- Work task: Reproduce what is written in the records below exactly, and leave out the images.
__________________________________________________
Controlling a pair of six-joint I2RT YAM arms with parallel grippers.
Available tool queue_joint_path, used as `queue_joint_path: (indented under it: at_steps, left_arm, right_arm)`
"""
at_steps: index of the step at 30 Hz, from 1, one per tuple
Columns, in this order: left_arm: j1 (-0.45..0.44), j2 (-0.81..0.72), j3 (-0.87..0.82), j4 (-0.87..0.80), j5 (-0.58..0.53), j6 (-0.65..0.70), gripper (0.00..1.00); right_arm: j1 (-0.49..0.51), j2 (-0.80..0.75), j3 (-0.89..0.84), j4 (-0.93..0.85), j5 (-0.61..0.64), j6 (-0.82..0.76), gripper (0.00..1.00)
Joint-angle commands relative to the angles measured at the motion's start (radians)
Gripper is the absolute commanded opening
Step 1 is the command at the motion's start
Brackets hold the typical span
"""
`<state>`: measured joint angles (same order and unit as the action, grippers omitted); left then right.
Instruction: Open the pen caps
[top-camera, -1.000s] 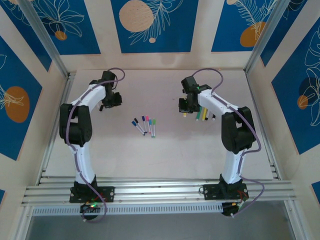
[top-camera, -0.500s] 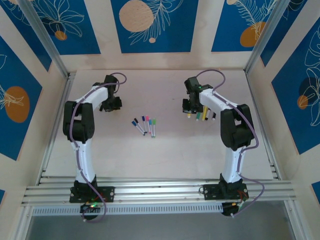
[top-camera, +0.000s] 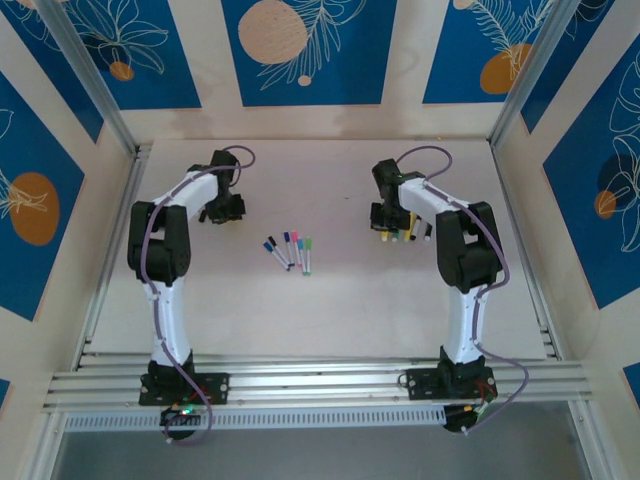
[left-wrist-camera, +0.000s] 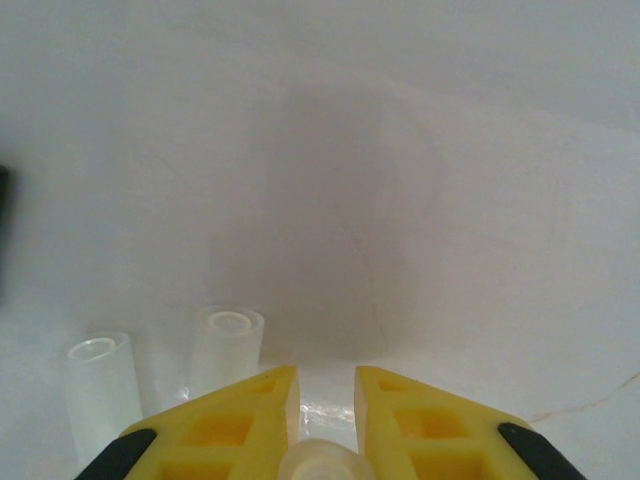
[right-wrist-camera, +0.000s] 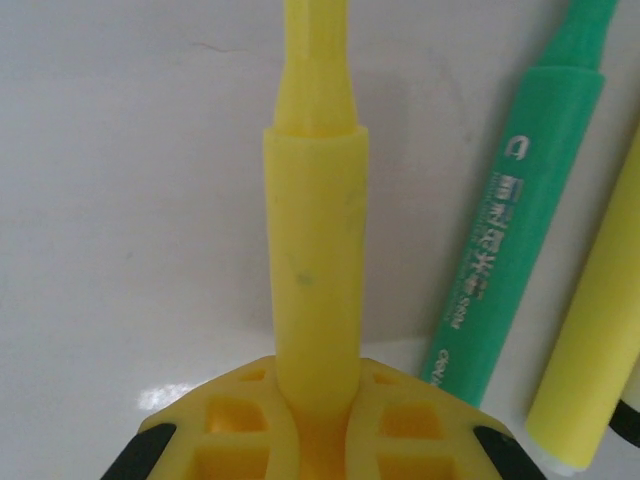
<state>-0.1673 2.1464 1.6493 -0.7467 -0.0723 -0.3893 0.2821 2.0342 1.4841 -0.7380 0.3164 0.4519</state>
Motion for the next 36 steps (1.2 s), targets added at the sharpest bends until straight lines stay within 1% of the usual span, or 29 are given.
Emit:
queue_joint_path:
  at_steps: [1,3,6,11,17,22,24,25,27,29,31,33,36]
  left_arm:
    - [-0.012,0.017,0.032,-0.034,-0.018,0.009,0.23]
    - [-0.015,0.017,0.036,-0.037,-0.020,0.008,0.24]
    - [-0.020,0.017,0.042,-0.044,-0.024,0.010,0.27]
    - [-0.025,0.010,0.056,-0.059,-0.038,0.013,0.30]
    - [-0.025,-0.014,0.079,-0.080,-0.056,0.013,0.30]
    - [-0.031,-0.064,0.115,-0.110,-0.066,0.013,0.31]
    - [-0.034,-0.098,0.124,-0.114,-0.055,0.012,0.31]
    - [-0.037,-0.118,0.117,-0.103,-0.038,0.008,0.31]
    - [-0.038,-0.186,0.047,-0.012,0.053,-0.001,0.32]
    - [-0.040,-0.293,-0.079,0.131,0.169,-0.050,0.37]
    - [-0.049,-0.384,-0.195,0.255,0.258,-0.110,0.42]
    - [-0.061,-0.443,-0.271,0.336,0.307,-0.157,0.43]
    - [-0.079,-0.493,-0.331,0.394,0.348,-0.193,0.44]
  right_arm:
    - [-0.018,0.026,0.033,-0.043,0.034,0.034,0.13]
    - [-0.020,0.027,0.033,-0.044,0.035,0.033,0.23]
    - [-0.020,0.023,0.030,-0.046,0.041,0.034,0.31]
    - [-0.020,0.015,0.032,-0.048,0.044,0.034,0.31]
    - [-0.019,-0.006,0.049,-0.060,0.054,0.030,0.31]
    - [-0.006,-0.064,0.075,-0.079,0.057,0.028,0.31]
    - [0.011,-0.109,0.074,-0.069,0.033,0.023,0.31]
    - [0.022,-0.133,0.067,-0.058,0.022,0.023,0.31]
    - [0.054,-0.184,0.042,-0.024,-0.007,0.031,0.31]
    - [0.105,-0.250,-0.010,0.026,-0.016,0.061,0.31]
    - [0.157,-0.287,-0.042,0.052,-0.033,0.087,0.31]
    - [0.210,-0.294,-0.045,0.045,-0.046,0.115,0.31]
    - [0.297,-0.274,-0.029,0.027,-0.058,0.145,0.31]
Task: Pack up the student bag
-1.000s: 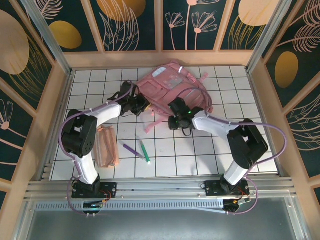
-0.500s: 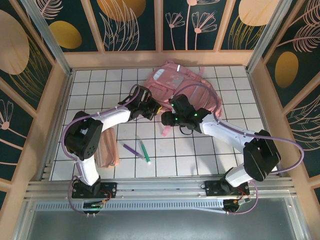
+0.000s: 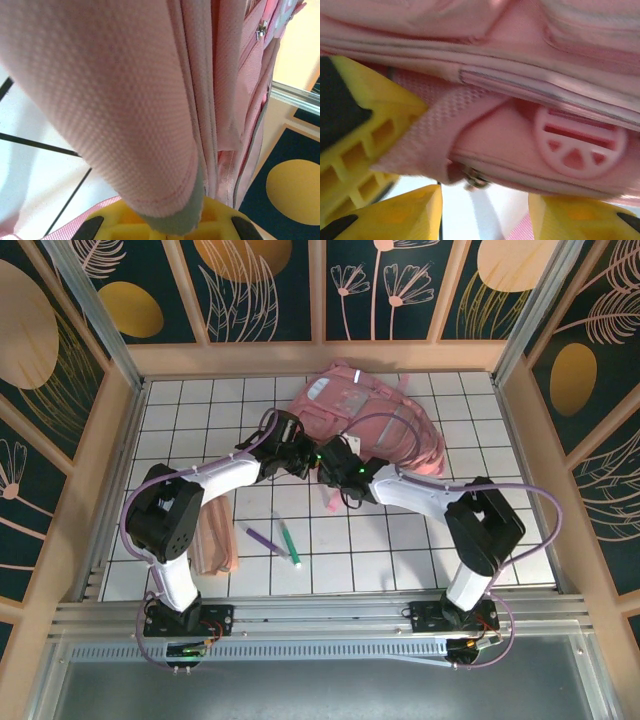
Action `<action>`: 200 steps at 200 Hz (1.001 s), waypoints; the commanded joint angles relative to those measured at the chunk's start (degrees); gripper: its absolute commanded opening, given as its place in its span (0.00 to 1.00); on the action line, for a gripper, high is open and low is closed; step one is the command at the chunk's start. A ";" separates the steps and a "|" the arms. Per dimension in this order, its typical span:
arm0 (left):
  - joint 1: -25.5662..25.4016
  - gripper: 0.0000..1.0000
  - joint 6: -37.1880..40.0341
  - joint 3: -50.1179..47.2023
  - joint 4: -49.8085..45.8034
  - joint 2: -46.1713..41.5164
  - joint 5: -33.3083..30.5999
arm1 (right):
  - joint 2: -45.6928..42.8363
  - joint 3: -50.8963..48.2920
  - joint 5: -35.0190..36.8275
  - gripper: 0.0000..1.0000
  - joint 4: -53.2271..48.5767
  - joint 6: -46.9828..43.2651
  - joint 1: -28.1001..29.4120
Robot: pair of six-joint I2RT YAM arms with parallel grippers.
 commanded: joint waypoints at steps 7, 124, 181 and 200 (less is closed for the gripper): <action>-1.11 0.00 -4.69 1.55 5.41 -3.19 7.41 | 4.55 2.80 10.02 0.47 2.50 3.07 0.96; -0.02 0.00 1.04 -0.43 -1.86 -4.76 1.21 | -1.80 -0.49 8.15 0.00 0.69 -0.71 0.33; 4.42 0.00 3.72 -4.31 -3.14 -5.97 -0.34 | -9.65 -7.50 0.36 0.00 -5.79 -2.62 -2.66; 5.89 0.00 5.17 -4.44 -2.28 -5.99 -0.06 | -12.91 -9.98 -2.35 0.00 -7.20 -2.73 -4.78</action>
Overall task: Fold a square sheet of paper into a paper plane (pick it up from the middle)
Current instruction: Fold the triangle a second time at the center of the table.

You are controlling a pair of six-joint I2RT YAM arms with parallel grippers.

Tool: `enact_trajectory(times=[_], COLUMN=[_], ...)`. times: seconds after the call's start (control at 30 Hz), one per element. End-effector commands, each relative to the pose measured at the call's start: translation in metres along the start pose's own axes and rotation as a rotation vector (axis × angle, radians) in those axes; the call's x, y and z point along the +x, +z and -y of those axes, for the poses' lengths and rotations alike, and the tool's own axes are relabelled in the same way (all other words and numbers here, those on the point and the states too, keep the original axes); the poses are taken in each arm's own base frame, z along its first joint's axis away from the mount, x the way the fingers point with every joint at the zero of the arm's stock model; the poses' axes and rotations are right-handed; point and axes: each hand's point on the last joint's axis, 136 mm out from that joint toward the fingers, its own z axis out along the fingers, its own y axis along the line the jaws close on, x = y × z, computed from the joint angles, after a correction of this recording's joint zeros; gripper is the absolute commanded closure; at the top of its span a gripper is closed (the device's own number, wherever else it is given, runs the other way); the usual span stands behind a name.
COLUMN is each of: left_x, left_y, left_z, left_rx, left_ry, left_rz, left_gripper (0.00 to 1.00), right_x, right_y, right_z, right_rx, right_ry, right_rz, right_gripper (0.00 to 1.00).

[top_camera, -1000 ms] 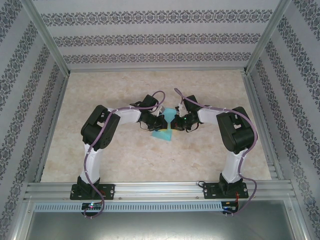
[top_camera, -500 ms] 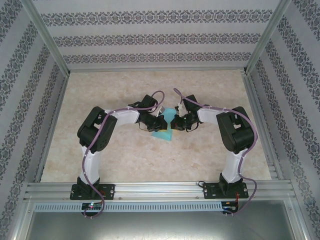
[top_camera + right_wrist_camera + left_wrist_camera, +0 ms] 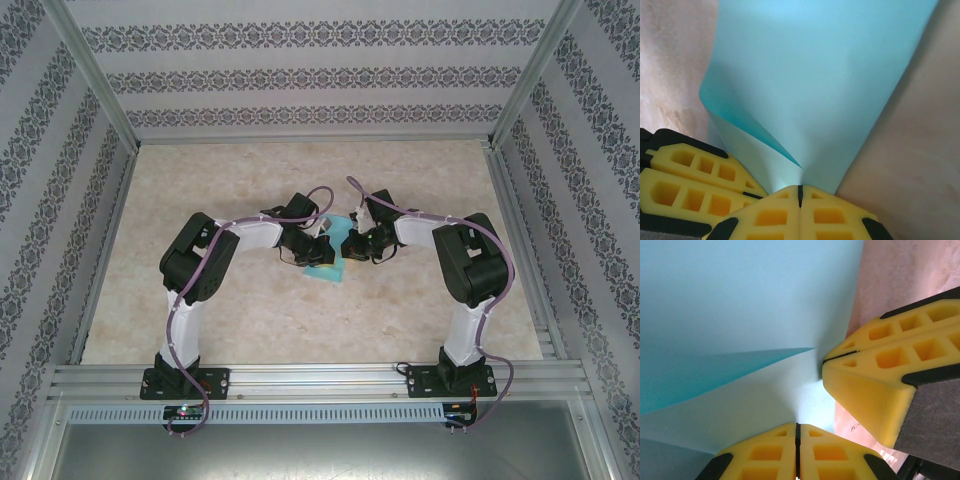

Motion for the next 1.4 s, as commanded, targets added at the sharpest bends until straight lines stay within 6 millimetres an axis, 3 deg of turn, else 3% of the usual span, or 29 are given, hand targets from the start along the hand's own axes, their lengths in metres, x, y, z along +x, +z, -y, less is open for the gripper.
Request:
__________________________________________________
- Exercise answer:
Controlling a pair of six-joint I2RT YAM arms with parallel grippers.
Available tool queue_joint_path, used as `queue_joint_path: (indented under it: at_steps, left_arm, right_arm)`
"""
at_steps: index of the step at 30 Hz, from 1, one per tuple
Columns, in this order: left_arm: j1 (-0.45..0.44), j2 (-0.81..0.72), j3 (-0.87..0.82), j4 (-0.87..0.80), j5 (-0.58..0.53), j6 (-0.65..0.70), gripper (0.00..1.00); right_arm: j1 (-0.49..0.51), j2 (-0.80..0.75), j3 (-0.89..0.84), j4 (-0.93..0.85), j5 (-0.61..0.64), j6 (-0.82..0.76), gripper (0.00..1.00)
Joint-angle commands relative to the angles measured at the motion's start (radians)
Gripper is the absolute commanded opening
Step 1 is the command at the motion's start
Brackets hold the typical span
"""
`<state>`: measured joint angles (same order and unit as the action, grippers omitted); left then right.
Instruction: Open the pen caps
[top-camera, -1.000s] 
[top-camera, -0.500s] 
[top-camera, +0.000s] 
[left-wrist-camera, +0.000s] 
[right-wrist-camera, +0.000s] 
<state>-0.1673 2.1464 1.6493 -0.7467 -0.0723 -0.3893 0.2821 2.0342 1.4841 -0.7380 0.3164 0.4519</state>
Motion for the next 36 steps (1.2 s), targets added at the sharpest bends until straight lines stay within 1% of the usual span, or 29 are given.
Emit:
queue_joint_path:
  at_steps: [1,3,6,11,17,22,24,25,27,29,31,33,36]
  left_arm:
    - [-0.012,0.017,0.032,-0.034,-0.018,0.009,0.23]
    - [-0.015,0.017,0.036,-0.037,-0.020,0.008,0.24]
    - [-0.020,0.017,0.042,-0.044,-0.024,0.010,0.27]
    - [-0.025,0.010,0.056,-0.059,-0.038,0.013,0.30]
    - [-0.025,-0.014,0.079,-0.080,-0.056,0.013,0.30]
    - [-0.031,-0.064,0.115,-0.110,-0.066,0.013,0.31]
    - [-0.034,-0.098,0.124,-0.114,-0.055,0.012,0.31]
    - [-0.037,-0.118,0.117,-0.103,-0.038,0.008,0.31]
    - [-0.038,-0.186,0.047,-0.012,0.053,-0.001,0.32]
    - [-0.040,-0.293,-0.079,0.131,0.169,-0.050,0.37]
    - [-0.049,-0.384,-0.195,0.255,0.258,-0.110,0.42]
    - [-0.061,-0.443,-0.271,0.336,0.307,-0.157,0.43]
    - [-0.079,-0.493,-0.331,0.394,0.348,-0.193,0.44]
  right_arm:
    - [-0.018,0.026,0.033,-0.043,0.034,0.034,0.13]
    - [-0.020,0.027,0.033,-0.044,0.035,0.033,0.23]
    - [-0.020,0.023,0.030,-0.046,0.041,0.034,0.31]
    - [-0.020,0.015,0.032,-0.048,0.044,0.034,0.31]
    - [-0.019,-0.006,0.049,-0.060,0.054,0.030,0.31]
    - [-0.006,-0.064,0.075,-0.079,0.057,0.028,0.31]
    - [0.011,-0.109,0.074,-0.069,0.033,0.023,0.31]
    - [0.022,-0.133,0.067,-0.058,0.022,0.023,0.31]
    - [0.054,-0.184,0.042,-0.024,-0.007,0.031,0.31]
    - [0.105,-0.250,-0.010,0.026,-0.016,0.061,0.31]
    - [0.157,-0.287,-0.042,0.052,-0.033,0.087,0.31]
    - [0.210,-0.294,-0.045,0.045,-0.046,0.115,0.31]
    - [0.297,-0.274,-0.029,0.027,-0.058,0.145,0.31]
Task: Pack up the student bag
-1.000s: 
-0.500s: 
+0.000s: 
Action `<action>`: 200 steps at 200 Hz (1.001 s), waypoints; the commanded joint angles relative to those measured at the chunk's start (degrees); gripper: its absolute commanded opening, given as its place in its span (0.00 to 1.00); on the action line, for a gripper, high is open and low is closed; step one is the command at the chunk's start. A ";" separates the steps and a "|" the arms. Per dimension in this order, its typical span:
arm0 (left):
  - joint 1: -25.5662..25.4016
  - gripper: 0.0000..1.0000
  - joint 6: -37.1880..40.0341
  - joint 3: -50.1179..47.2023
  - joint 4: -49.8085..45.8034
  - joint 2: -46.1713..41.5164
  - joint 5: -33.3083..30.5999
arm1 (right):
  - joint 2: -45.6928..42.8363
  - joint 3: -50.8963..48.2920
  - joint 5: -35.0190..36.8275
  - gripper: 0.0000..1.0000
  - joint 4: -53.2271..48.5767
  - joint 6: -46.9828..43.2651
  - joint 1: -28.1001..29.4120
Robot: pair of six-joint I2RT YAM arms with parallel grippers.
 commanded: joint waypoints at steps 7, 124, 181 and 200 (less is closed for the gripper): <action>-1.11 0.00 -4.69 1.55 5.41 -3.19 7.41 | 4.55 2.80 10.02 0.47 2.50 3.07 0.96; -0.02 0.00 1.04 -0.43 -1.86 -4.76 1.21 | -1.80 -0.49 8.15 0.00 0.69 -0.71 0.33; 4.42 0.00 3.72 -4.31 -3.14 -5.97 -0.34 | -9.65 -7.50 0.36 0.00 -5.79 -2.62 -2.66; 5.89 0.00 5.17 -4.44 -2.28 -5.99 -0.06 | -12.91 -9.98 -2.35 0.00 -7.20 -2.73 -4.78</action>
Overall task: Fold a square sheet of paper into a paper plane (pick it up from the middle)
Current instruction: Fold the triangle a second time at the center of the table.

You are controlling a pair of six-joint I2RT YAM arms with parallel grippers.

Tool: `enact_trajectory(times=[_], COLUMN=[_], ...)`. times: seconds after the call's start (control at 30 Hz), one per element. End-effector commands, each relative to the pose measured at the call's start: translation in metres along the start pose's own axes and rotation as a rotation vector (axis × angle, radians) in those axes; the call's x, y and z point along the +x, +z and -y of those axes, for the poses' lengths and rotations alike, and the tool's own axes are relabelled in the same way (all other words and numbers here, those on the point and the states too, keep the original axes); the poses are taken in each arm's own base frame, z along its first joint's axis away from the mount, x the way the fingers point with every joint at the zero of the arm's stock model; the poses' axes and rotations are right-handed; point and axes: each hand's point on the last joint's axis, 136 mm out from that joint toward the fingers, its own z axis out along the fingers, its own y axis along the line the jaws close on, x = y × z, computed from the joint angles, after a correction of this recording's joint zeros; gripper is the absolute commanded closure; at the top of its span a gripper is closed (the device's own number, wherever else it is given, runs the other way); the usual span stands behind a name.
COLUMN is each of: left_x, left_y, left_z, left_rx, left_ry, left_rz, left_gripper (0.00 to 1.00), right_x, right_y, right_z, right_rx, right_ry, right_rz, right_gripper (0.00 to 1.00).

[top_camera, -1000 ms] 
[top_camera, -500 ms] 
[top_camera + right_wrist_camera + left_wrist_camera, +0 ms] 

Motion for the next 1.4 s, as commanded, targets added at the sharpest bends until straight lines stay within 6 millimetres an axis, 3 deg of turn, else 3% of the usual span, or 29 are given, hand targets from the start along the hand's own axes, their lengths in metres, x, y, z along +x, +z, -y, less is open for the gripper.
Request:

This output contains the complete answer.